Malik Bendjelloul was a Swedish filmmaker who won the 2013 Academy Award for best documentary with his debut feature, Searching for Sugar Man, about a forgotten American balladeer who, unwittingly, had achieved fame halfway around the world.
A largely inexperienced filmmaker when he started the project, Bendjelloul edited Searching for Sugar Man in his Stockholm flat and paid for most of it himself.
The film tells the story of Sixto Rodriguez, a singer, songwriter and guitarist from Detroit who recorded two blues-tinged folk-rock albums under the single name Rodriguez in the early 1970s and then vanished from the music scene, a casualty of poor publicity and meagre sales.
For decades he supported himself and three daughters doing unskilled jobs, unaware that his music – songs of protest and a life of struggle rendered in a heartfelt tenor – had resonated in South Africa.
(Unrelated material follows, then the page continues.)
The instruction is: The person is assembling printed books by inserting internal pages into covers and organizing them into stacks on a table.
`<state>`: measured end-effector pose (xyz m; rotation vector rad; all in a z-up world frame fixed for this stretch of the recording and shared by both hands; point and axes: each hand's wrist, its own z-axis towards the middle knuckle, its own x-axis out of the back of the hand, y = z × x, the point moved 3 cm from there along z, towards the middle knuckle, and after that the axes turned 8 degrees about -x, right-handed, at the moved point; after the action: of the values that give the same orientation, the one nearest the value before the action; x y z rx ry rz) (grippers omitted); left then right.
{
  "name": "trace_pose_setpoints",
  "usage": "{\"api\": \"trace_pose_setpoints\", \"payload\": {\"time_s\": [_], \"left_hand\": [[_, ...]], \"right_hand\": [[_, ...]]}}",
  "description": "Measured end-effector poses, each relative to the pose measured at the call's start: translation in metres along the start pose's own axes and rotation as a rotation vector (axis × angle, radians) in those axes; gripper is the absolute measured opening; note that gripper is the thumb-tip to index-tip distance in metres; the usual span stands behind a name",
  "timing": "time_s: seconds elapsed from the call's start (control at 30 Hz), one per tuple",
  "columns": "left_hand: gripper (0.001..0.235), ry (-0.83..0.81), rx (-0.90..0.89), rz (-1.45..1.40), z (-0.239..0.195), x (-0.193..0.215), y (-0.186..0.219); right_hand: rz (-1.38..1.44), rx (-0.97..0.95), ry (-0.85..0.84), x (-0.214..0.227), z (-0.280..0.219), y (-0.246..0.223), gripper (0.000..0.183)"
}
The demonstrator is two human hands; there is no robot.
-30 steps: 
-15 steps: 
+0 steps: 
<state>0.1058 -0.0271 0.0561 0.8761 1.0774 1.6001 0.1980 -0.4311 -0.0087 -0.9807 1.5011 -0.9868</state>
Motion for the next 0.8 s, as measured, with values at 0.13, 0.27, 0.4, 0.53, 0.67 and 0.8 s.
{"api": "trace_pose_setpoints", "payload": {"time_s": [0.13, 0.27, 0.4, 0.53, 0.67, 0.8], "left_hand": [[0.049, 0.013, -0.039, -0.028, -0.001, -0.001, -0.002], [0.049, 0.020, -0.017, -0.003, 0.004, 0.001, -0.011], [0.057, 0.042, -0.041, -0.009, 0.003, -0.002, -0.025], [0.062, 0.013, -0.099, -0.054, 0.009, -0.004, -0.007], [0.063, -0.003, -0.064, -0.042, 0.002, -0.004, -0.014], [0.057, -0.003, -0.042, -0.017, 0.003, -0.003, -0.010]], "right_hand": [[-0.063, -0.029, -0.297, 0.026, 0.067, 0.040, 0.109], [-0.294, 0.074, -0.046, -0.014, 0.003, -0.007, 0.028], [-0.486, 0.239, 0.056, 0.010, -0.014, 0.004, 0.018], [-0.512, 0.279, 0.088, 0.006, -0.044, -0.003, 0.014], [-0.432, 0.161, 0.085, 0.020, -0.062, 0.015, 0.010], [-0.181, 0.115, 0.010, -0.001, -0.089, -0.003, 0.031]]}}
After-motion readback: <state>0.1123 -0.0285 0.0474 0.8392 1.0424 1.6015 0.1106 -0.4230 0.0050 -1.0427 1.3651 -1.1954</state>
Victims and opponents of apartheid especially admired his anthems of fighting oppression. The film takes its title from Sugar Man, a song about a drug dealer that appeared on Rodriguez’s 1970 album, Cold Fact.
The film unearths Rodriguez’s tale in the manner of a detective story, telling of the search for information about the singer that had been started by a fan, Stephen Segerman, a Cape Town record shop owner. Reviewing the film, critic Manohla Dargis called it “a hugely appealing documentary about fans, faith and an enigmatic Age of Aquarius musician who burned bright and hopeful before disappearing.”
Bendjelloul was born in Ystad, at Sweden’s southern tip, on 14 September, 1977. He grew up in Angelholm, about 85 miles to the north-west.
Published sources say his father, Hacène Bendjelloul, was an Algerian doctor and his mother, the former Veronica Schildt, was a translator and painter.
As a youth in the early 1990s, Malik appeared in a recurring role in the Swedish TV series Ebba and Didrik, about siblings in a seaside village. (The director was his uncle.) He studied journalism at the University of Kalmar (now Linnaeus University), and went on to make short documentary features for Swedish TV featuring interviews with musicians such as Björk and Elton John. Restless, in 2006, he quit his job and travelled to South Africa in search of an original story for a film of his own.
In Cape Town he met Segerman, who in 1997 had created a website, The Great Rodriguez Hunt, hoping to gather information about the singer. When Bendjelloul heard the story of Rodriguez, he was astonished.
“This was the greatest, the most amazing, true story I’d ever heard, an almost archetypal fairytale,” he said in a 2012 interview. “It’s a perfect story. It has the human element, the music aspect, a resurrection and a detective story.”
Bendjelloul’s body was found in his Stockholm flat. He is believed to have taken his own life.